Word for word, repeat all of the entries below.

□ □ □ □

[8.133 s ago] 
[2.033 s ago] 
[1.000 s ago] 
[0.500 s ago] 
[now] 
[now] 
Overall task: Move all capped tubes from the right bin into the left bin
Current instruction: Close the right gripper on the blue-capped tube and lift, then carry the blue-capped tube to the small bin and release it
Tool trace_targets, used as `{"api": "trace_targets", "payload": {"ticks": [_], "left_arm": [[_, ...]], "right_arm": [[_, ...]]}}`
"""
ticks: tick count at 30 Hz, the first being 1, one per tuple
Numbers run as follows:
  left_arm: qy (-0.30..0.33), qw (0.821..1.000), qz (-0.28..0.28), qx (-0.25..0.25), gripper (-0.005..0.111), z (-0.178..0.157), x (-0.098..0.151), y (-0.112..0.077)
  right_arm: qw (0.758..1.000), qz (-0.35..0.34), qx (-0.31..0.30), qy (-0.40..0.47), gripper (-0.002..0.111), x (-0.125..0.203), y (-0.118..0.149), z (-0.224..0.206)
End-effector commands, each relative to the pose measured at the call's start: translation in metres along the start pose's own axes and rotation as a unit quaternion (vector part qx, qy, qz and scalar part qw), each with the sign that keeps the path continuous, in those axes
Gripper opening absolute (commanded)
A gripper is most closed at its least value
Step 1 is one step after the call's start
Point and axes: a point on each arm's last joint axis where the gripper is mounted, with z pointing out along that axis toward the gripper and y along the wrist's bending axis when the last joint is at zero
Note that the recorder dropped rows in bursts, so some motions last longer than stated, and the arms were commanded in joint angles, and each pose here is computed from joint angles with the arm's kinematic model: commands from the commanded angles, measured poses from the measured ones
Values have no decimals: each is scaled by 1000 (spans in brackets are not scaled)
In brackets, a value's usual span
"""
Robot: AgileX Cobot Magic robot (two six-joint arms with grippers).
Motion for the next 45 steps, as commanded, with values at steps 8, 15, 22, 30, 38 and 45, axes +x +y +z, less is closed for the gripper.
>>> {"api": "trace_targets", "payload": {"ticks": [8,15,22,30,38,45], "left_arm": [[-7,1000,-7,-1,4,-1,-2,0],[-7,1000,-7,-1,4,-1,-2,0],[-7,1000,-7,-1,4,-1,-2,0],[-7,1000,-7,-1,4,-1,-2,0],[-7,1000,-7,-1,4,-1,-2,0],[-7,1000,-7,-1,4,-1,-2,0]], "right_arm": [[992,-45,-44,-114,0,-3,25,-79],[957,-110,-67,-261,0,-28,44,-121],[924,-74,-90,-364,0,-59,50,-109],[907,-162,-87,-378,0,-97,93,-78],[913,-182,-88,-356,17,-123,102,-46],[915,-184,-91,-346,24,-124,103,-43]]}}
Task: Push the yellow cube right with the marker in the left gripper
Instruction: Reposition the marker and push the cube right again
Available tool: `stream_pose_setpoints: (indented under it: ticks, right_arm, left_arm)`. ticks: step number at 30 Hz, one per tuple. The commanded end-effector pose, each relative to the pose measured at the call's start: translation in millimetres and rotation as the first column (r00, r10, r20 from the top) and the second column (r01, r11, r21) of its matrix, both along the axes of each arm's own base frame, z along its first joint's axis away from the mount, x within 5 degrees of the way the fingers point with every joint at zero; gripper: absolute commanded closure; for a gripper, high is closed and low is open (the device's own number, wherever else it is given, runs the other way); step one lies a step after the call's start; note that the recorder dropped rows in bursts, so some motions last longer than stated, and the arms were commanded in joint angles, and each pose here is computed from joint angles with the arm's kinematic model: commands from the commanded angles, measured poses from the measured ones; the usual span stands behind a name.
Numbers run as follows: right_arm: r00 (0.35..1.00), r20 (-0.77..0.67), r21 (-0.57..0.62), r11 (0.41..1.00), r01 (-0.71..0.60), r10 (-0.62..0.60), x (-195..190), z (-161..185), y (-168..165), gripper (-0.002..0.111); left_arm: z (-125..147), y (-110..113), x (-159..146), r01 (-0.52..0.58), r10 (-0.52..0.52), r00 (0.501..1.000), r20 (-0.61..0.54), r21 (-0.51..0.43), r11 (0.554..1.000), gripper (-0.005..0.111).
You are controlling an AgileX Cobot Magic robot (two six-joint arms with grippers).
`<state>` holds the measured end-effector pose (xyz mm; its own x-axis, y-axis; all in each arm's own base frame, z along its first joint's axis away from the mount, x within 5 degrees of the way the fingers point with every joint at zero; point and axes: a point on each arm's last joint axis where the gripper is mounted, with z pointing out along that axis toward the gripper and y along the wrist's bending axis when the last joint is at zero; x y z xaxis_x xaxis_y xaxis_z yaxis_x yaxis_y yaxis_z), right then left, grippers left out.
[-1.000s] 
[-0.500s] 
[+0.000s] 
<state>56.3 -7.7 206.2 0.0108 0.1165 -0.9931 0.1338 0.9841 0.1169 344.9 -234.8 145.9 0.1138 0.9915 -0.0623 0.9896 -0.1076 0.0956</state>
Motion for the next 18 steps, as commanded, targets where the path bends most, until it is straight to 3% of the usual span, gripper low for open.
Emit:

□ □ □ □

→ **Output below**:
[8.133 s ago] 
[2.033 s ago] 
[1.000 s ago] 
[0.500 s ago] 
[now] 
[now] 
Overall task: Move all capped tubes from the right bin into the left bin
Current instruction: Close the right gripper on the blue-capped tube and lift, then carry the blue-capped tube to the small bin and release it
Tool trace_targets, used as `{"api": "trace_targets", "payload": {"ticks": [_], "left_arm": [[_, ...]], "right_arm": [[_, ...]]}}`
"""
ticks: tick count at 30 Hz, the first being 1, one per tuple
Numbers run as follows:
  left_arm: qy (-0.30..0.33), qw (0.821..1.000), qz (-0.28..0.28), qx (-0.25..0.25), gripper (-0.005..0.111), z (-0.178..0.157), x (-0.098..0.151), y (-0.112..0.077)
  right_arm: qw (0.758..1.000), qz (-0.35..0.34), qx (-0.31..0.30), qy (-0.40..0.47), gripper (-0.002..0.111), x (-0.125..0.203), y (-0.118..0.149), z (-0.224..0.206)
End-effector commands, each relative to the pose measured at the call's start: translation in metres along the start pose's own axes and rotation as a unit quaternion (vector part qx, qy, qz and scalar part qw), each with the sign that keeps the path continuous, in those axes
Gripper opening absolute (commanded)
A gripper is most closed at its least value
Step 1 is one step after the call's start
Point and axes: a point on each arm's last joint axis where the gripper is mounted, with z pointing out along that axis toward the gripper and y along the wrist's bending axis when the last joint is at zero
Note that the recorder dropped rows in bursts, so some motions last longer than stated, and the arms were commanded in joint angles, and each pose here is computed from joint angles with the arm's kinematic model: commands from the commanded angles, measured poses from the measured ones
Values have no decimals: each is scaled by 1000 (spans in brackets are not scaled)
In brackets, a value's usual span
"""
Robot: AgileX Cobot Magic robot (two six-joint arms with grippers).
Motion for the next 45 steps, as commanded, with values at steps 8, 15, 22, 30, 38 and 45, axes +x +y +z, less is closed for the gripper.
>>> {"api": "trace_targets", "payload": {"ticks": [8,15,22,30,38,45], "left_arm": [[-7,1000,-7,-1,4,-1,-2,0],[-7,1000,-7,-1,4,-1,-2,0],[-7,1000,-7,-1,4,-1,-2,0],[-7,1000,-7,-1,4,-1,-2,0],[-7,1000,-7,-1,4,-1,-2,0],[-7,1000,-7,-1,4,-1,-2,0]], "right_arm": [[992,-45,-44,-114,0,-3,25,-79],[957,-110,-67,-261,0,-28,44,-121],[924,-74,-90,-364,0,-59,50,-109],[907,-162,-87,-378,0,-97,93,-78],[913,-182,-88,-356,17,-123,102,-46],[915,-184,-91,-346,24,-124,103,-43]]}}
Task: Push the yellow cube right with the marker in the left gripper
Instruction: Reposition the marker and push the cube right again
Available tool: `stream_pose_setpoints: (indented under it: ticks, right_arm, left_arm)`. ticks: step number at 30 Hz, one per tuple. The commanded end-effector pose, each relative to the pose measured at the call's start: translation in millimetres and rotation as the first column (r00, r10, r20 from the top) and the second column (r01, r11, r21) of its matrix, both along the axes of each arm's own base frame, z along its first joint's axis away from the mount, x within 5 degrees of the way the fingers point with every joint at zero; gripper: absolute commanded closure; for a gripper, high is closed and low is open (the device's own number, wherever else it is given, runs the other way); step one lies a step after the call's start; note that the recorder dropped rows in bursts, so some motions last longer than stated, and the arms were commanded in joint angles, and each pose here is computed from joint angles with the arm's kinematic model: commands from the commanded angles, measured poses from the measured ones; the usual span stands behind a name.
Numbers run as follows: right_arm: r00 (0.35..1.00), r20 (-0.77..0.67), r21 (-0.57..0.62), r11 (0.41..1.00), r01 (-0.71..0.60), r10 (-0.62..0.60), x (-195..190), z (-161..185), y (-168..165), gripper (-0.002..0.111); left_arm: z (-125..147), y (-110..113), x (-159..146), r01 (-0.52..0.58), r10 (-0.52..0.52), r00 (0.501..1.000), r20 (-0.61..0.54), r21 (-0.51..0.43), r11 (0.554..1.000), gripper (-0.005..0.111).
You are controlling an AgileX Cobot Magic robot (two six-joint arms with grippers).
`<state>` holds the measured end-effector pose (xyz mm; its own x-axis, y-axis; all in each arm's own base frame, z along its first joint's axis away from the mount, x within 5 degrees of the way the fingers point with every joint at zero; point and axes: a point on each arm's last joint axis where the gripper is mounted, with z pointing out along that axis toward the gripper and y along the wrist's bending axis when the last joint is at zero; x y z xaxis_x xaxis_y xaxis_z yaxis_x yaxis_y yaxis_z), right then left, grippers left out.
[-1.000s] 
[-0.500s] 
[+0.000s] 
<state>56.3 -7.7 206.2 0.0108 0.1165 -0.9931 0.1338 0.9841 0.1169 344.9 -234.8 145.9 0.1138 0.9915 -0.0623 0.9896 -0.1076 0.0956</state>
Motion for the next 18 steps, as commanded, targets where the path bends most, until it is straight to 3% of the usual span, gripper low for open.
Emit:

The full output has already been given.